### PROBLEM
Nothing but the lines from the one containing "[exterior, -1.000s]" through the end of the data below may appear in the response, each one exact.

### EXERCISE INPUT
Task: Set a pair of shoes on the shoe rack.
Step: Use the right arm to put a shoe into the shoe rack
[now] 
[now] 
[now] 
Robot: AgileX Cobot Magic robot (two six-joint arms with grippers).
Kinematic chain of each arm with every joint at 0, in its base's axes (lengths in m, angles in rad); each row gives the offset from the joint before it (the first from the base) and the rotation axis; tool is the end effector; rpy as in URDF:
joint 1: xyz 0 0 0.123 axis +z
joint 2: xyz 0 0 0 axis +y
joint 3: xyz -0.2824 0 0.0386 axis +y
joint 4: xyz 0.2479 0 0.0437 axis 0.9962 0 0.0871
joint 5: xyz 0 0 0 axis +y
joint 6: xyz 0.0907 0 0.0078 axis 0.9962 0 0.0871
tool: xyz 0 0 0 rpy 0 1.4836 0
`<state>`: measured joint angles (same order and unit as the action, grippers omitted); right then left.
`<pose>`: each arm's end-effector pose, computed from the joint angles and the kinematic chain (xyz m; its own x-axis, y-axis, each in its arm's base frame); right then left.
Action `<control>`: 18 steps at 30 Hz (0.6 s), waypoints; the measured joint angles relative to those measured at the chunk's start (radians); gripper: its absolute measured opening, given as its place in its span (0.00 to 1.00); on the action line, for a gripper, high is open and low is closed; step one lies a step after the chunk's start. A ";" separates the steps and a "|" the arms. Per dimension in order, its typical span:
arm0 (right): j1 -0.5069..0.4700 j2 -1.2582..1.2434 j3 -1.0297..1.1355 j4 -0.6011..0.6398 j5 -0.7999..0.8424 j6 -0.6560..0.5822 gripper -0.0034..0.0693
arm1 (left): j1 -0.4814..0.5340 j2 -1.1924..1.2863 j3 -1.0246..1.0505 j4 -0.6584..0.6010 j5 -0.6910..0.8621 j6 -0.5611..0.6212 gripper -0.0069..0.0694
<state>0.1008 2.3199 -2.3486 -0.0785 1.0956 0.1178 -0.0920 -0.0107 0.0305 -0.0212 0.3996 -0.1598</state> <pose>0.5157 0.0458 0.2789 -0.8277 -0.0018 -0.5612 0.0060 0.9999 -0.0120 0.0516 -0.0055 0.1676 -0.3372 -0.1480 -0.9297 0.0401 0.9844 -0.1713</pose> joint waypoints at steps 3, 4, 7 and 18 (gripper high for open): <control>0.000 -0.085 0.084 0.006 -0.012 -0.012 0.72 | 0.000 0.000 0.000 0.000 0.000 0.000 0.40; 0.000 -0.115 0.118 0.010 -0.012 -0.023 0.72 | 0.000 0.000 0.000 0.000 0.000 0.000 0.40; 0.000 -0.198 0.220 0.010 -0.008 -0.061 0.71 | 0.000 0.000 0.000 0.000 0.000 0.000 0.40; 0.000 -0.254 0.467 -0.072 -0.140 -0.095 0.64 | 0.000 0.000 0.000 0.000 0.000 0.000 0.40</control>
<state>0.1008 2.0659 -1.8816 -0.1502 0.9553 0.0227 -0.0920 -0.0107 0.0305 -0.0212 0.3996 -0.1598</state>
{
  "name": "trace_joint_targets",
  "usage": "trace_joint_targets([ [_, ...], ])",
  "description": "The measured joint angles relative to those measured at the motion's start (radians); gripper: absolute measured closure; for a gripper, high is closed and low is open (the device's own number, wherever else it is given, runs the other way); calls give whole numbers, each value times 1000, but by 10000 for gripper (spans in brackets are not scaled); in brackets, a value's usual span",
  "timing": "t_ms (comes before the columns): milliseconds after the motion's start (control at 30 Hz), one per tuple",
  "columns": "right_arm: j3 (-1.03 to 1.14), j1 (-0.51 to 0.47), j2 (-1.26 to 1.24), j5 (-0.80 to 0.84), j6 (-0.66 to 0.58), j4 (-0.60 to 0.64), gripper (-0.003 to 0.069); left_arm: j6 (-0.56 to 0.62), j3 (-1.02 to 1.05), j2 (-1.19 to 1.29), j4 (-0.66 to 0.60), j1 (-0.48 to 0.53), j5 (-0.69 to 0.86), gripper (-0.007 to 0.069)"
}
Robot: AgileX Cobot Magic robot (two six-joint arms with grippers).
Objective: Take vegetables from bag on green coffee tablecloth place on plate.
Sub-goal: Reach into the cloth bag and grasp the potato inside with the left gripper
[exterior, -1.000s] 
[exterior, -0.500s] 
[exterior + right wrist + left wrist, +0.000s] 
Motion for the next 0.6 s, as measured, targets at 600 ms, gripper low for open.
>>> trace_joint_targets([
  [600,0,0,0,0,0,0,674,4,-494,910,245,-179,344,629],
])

### SOLUTION TO THIS EXERCISE
[exterior, -1.000s] 
[exterior, -0.500s] 
[exterior + right wrist + left wrist, +0.000s] 
Motion for the next 0.6 s, as measured, targets at 600 ms, gripper low for open.
>>> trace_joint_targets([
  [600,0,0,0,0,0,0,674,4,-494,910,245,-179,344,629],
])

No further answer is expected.